Billing for pharmaceutical waste has changed over the past decade with the JW modifier being first introduced in 2003. In January 2017, CMS revised the policy regarding discarded drugs and began requiring the use of the JW modifier for all claims for Part B separately payable drugs with discarded drug amounts from single-use vials or packages. This policy change allowed CMS the opportunity to identify and monitor billing and payment for discarded drugs more effectively. Based on an analysis of 2020 claims, CMS determined they paid out $720 million for discarded drugs billed with a JW modifier.
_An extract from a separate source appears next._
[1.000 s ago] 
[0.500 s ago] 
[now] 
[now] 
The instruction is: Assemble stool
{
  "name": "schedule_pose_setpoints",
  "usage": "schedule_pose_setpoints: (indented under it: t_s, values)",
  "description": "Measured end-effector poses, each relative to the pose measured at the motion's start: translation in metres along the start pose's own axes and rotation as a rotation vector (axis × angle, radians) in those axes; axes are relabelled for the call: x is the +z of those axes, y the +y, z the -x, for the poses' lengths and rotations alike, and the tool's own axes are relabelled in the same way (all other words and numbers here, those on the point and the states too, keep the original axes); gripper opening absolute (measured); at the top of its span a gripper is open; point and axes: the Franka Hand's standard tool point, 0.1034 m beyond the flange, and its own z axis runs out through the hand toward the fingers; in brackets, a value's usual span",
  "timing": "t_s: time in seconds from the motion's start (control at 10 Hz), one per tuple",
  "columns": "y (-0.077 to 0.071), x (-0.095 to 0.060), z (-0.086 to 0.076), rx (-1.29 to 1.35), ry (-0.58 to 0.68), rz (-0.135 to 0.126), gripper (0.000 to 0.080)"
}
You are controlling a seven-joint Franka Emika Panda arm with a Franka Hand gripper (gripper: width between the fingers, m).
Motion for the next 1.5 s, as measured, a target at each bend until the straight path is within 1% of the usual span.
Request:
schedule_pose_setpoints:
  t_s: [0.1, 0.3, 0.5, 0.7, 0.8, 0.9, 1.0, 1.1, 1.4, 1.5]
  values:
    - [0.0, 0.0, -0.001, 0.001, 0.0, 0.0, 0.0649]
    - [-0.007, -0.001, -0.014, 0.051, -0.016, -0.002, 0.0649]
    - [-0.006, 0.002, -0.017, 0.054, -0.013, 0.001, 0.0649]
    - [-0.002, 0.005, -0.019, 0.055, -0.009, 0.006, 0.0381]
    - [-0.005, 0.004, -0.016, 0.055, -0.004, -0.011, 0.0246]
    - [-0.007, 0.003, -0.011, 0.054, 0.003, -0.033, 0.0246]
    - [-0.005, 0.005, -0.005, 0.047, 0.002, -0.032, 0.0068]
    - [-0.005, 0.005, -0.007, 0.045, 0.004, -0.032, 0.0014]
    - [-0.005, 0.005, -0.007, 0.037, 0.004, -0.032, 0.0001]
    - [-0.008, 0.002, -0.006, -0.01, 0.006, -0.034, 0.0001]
These dollars represented about 40 different HCPCS in which 10 percent or more of total charges represented discarded drugs.
The Medicare and Medicaid Programs CY 2023 Payment Policies Under the Physician Fee Schedule finalized part of the implementation plan for section 90004 of the Infrastructure Act which requires manufacturers to submit rebates to the Federal Supplementary Medical Insurance (SMI) Trust Fund. However, providers are not off the hook and a new modifier, JZ, will be required to attest no discarded drug amounts were billed in addition to the already required JW modifier. A review of the final rule is as follows:
Billing for discarded drug: Effective January 1, 2023, the JW modifier will be required to bill discarded drug amounts for any separately payable refundable single-dose or single-use package. Separately payable is represented by HCPCS that have an assigned status indicator of “K” (Nonpass-Through Drugs and Nonimplantable Biologicals, Including Therapeutic Radiopharmaceuticals) or “G” (Pass-Through Drugs and Biologicals).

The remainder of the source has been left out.